>> Confusion in the ranks over Rodrigo Duterte's latest anti-US onslaught. On Wednesday, the Philippines' President dealt Washington another slap in the face, saying next week's joint naval drills will be the last ever.>> Jointly, Philippines, US, the last one.>> But a day later his Foreign Minister's gone into damage control mode, saying actually they'll continue into 2017 at least.
The trouble is, it's not clear what Duterte actually meant. Military exercises can refer to a lot more than just the one major set of drills that the two countries hold every year. Reuters Karen Lema says the President may just not know how to clearly say what he means.

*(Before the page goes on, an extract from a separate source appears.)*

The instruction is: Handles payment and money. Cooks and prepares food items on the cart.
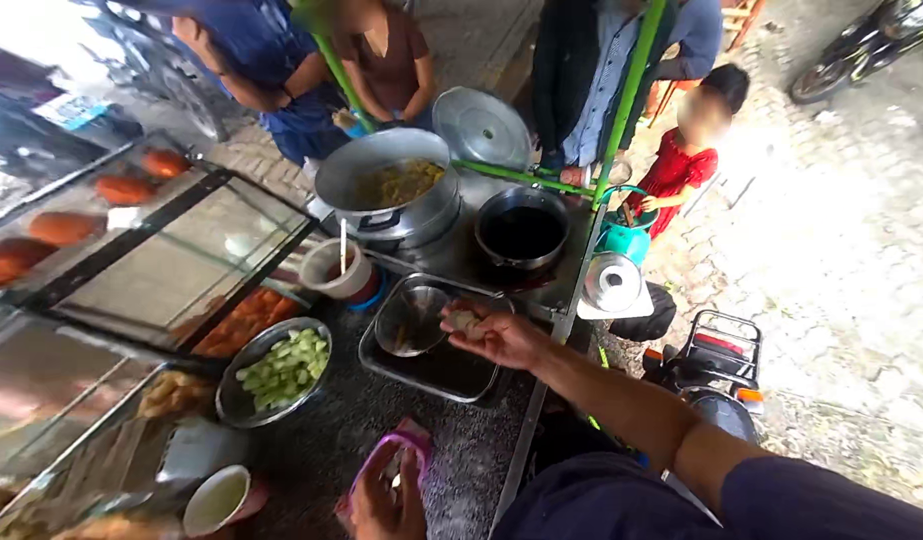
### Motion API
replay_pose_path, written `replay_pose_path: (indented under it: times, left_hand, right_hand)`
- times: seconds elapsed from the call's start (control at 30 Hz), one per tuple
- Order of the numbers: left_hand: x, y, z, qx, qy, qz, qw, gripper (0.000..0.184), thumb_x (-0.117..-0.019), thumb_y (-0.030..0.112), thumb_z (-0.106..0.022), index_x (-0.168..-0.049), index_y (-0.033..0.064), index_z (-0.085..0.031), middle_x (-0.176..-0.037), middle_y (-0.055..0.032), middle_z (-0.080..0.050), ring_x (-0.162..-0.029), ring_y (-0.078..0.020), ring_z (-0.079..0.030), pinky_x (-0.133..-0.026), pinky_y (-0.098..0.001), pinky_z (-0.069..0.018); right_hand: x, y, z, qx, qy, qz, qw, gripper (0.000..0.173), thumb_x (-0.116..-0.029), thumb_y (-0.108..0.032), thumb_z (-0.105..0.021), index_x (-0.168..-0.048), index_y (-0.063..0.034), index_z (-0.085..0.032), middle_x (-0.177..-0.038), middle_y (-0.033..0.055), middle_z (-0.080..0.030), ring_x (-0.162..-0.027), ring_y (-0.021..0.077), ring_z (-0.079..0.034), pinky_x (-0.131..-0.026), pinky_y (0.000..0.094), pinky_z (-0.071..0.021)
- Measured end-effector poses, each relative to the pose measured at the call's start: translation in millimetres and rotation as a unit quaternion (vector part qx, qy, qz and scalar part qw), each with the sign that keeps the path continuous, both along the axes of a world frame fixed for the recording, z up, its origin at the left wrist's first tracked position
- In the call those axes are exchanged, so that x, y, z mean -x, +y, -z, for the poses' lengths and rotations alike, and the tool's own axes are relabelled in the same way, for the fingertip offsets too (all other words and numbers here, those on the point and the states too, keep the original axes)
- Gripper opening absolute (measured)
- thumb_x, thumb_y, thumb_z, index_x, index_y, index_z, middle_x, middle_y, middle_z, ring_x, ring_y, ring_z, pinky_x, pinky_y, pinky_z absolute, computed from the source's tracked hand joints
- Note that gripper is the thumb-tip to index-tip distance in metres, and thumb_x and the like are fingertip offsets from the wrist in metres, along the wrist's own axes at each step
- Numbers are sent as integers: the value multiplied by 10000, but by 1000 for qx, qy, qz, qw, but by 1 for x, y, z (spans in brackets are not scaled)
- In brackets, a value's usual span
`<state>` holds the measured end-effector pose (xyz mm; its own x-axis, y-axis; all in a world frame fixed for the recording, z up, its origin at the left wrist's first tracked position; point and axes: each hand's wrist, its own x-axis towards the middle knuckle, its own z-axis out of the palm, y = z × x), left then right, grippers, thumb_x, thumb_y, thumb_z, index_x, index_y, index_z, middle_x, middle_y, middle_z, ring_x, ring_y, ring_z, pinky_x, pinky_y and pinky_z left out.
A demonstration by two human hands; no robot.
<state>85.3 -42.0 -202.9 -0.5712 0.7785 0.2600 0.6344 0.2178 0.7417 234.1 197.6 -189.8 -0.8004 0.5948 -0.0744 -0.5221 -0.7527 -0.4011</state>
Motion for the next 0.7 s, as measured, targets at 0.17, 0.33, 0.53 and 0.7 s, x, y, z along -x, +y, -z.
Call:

>> There are actually 300 activities in a year involving training, military exercise, classroom, and tabletop simulations. This is not the first time that Philippine Foreign Minister Perfecto Yasay had to clarify President Duterte's comments and pronouncements. For instance, he used the word alliance to refer to building trade and commerce relationship or partnership with China and Russia, when it actually should mean security.
Duterte had little exposure to foreign relations, given that he was mayor for 20 years before he won the presidency, so he has a steep learning curve. And, of course, it doesn't help that his officials always roll back the controversial statements that the President has made.>> Adding fuel to the fire, Duterte also ruled out any joint patrols with the US in the South China Sea on Wednesday, or at least that's how it came across.
The State Department says it hasn't heard of any official end to joint military drills. Though there's no doubt that whatever Duterte actually means, his latest comments throw the future of Washington's alliance with Manila into even deeper uncertainty.